3. Hydraulic stimulation

A viscous water gel is pumped into the well under high pressure down to the casing perforations at the depth of the reservoir (approx 3000 m below the surface) to fracture the reservoir sandstone or to expand existing fractures at that depth.  This is followed by a mixture of additional viscous water gel with “proppant”. The proppant can be quartz sand or inert ceramic beads of certain grain sizes.  The gel and proppant mixture is injected directly into the fractures to expand them and to hold them open after hydraulic pressure is removed.  A pressure of between 400 and 450 bars was used for the Pg-10 and Pg-11A wells.

The purpose of hydraulic stimulation is to provide a permeable conduit to improve the inflow to the well bore from the otherwise low permeability reservoir layers.  When gas is trapped in tight sandstone layers, it is unable to move into the well bore, and then up the production tubing.  Stimulation is a way of improving gas production from low permeability, hard-to-flow sandstone in tight gas reservoirs, as those found in Petišovci.  Consequently, it enables an improved and more stable flow of gas into the well.  Hydraulic stimulation has long been a global, industry-standard process.

The liquid used in hydraulic stimulation is a gel made from water and guar gum, to which proppant is added, together with a very small volume of flow enhancing additives.  The additives used are thoroughly tested for safety and supplied with safety data sheets.  These are mainly intended to improve the properties of the liquid used in stimulation.  A very small volume of slowly acting enzymes are added to the gelled water to cut the guar gum, polymer-like molecular chains and return the water to its low viscosity state for easy flow-back.  In all five fracture stimulations of the Pg-10 and Pg-11A wells, the composition of the fluid used was: 93.8% water, 5.9% KCl (potassium chloride to stabilize swelling clays) and just 0.3% other chemicals.

The casing in the well, the completion design and the stimulation treatment design ensure that the stimulation fluids enter the reservoir rock at the designated depth only, and that they do not contaminate important formations, for example, near surface, fresh water-bearing rocks, a source of drinking water.

4. Completion of drilling and management of waste (return) water

After the fracture has closed onto the proppant (healed), the pressure is released and fracture fluid, and sometimes formation water, flows back to the surface tanks. The fracture fluid and formation water is delivered to a licensed waste company for disposal.

5. Production of natural gas

Prior to the beginning of production, a short flowline and gas treatment infrastructure is built to enable the transportation of gas from the well to the gas processing plant and then to the existing export pipeline.

6. Decommissioning the well

When the production of gas from a well is no longer economically viable, the well is safely decommissioned.  The well abandonment procedure includes the installation of a cement plug over the perforations and reservoir section to prevent reservoir fluids from entering the well bore.
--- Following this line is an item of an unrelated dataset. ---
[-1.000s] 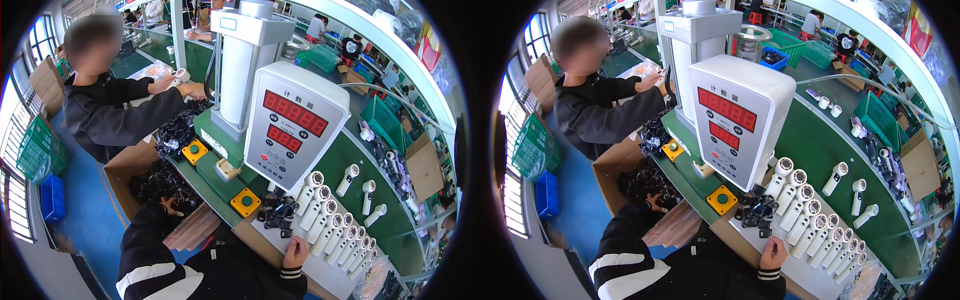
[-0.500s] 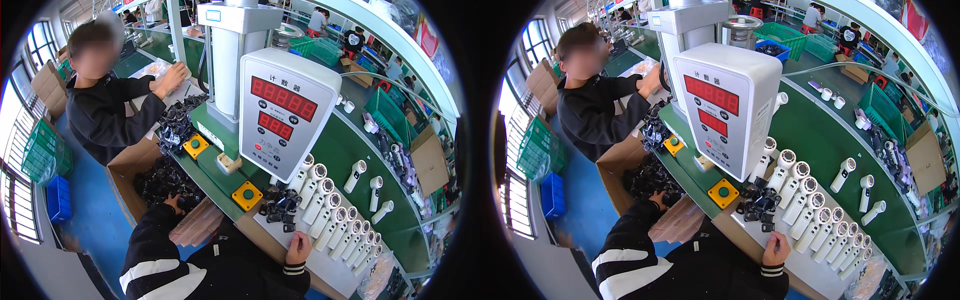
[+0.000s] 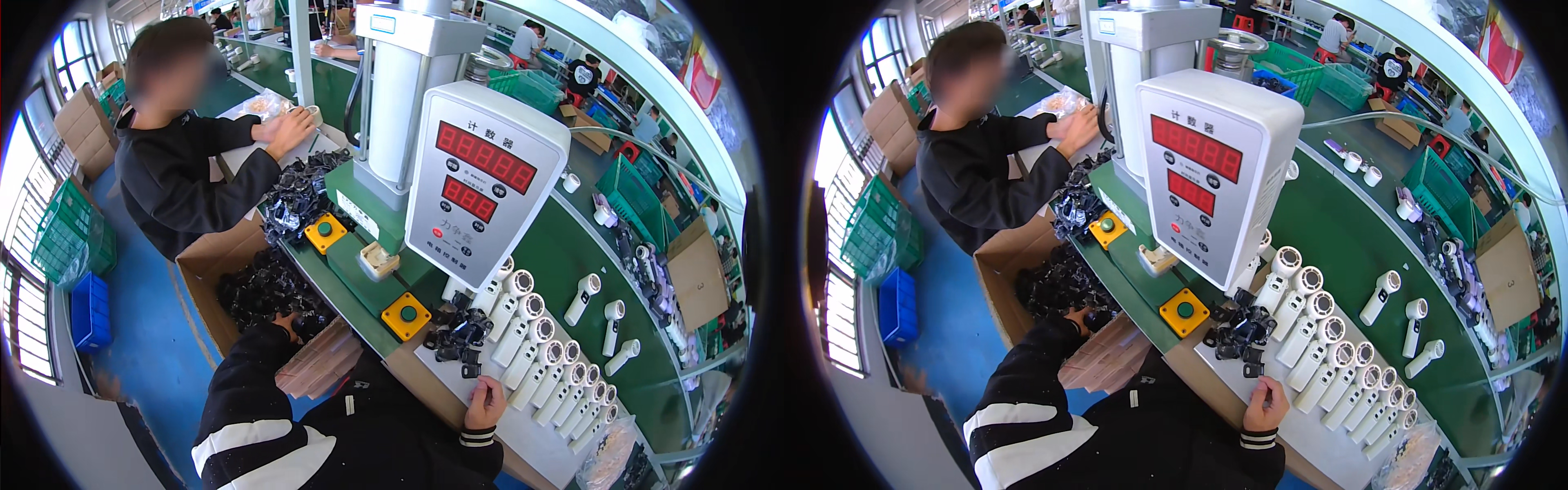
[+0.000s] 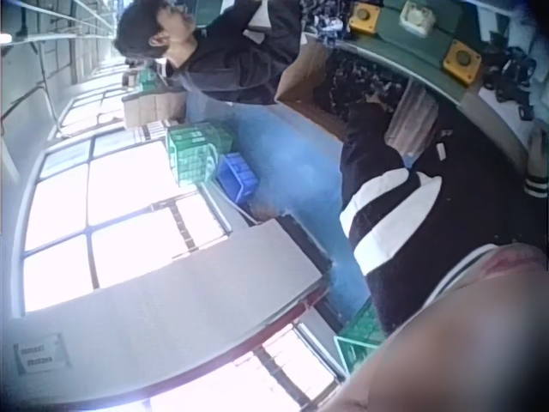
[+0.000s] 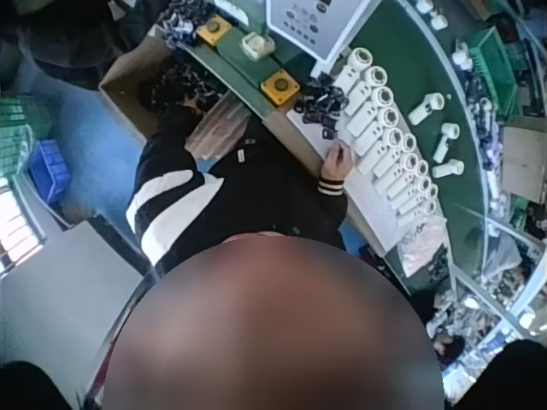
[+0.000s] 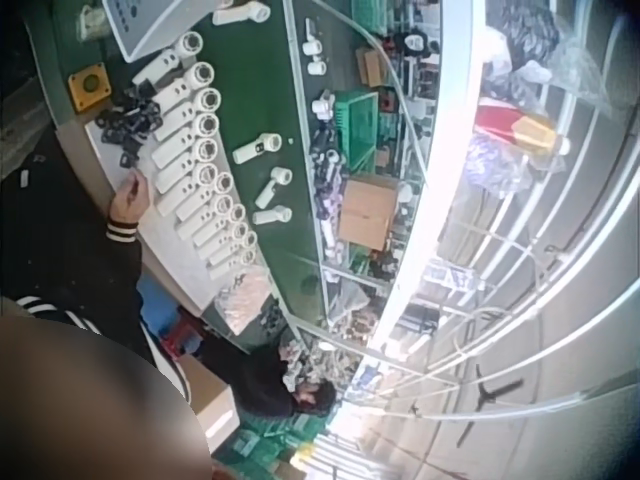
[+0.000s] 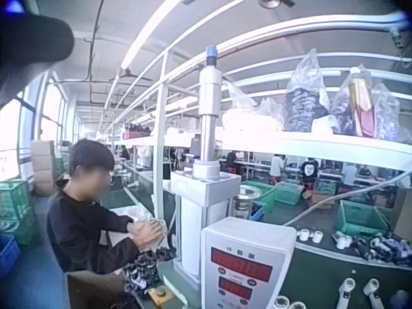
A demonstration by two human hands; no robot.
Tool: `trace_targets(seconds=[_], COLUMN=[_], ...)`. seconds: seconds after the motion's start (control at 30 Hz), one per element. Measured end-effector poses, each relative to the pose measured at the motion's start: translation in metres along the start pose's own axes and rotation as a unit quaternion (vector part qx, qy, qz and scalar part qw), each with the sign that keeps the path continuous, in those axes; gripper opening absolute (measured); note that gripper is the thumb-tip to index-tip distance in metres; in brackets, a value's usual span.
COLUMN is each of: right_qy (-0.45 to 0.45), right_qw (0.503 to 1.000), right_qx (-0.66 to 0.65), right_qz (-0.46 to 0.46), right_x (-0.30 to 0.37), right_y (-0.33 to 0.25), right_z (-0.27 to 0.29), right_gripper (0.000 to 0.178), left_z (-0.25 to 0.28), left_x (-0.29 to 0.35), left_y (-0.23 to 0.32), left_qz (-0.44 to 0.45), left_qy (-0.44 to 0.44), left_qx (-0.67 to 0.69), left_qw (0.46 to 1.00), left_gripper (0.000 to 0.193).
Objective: Assembling handheld electronic devices by inserting components into housings and testing them on a production line.
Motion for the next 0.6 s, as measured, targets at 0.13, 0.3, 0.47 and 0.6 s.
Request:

Several plugs may be required to isolate all potential reservoirs, including fresh water and thermal water, as per regulations.  Finally, a cement plug is set at the surface to seal the top of the well and to protect any surface fresh water deposits from contamination.  The casing is cut off, usually at 1.5 m below ground level, or as required by regulations.  A steel plate is finally welded over the end of the pipe, insulated by mastic and buried. Decommissioning is carried out in accordance with established industry procedures.  The surface flowline, Christmas tree and wellhead are removed, the topsoil and vegetation are restored to their original state and all waste is removed from the site and deposited with a licensed waste company.  The site can then be safely returned to its former usage.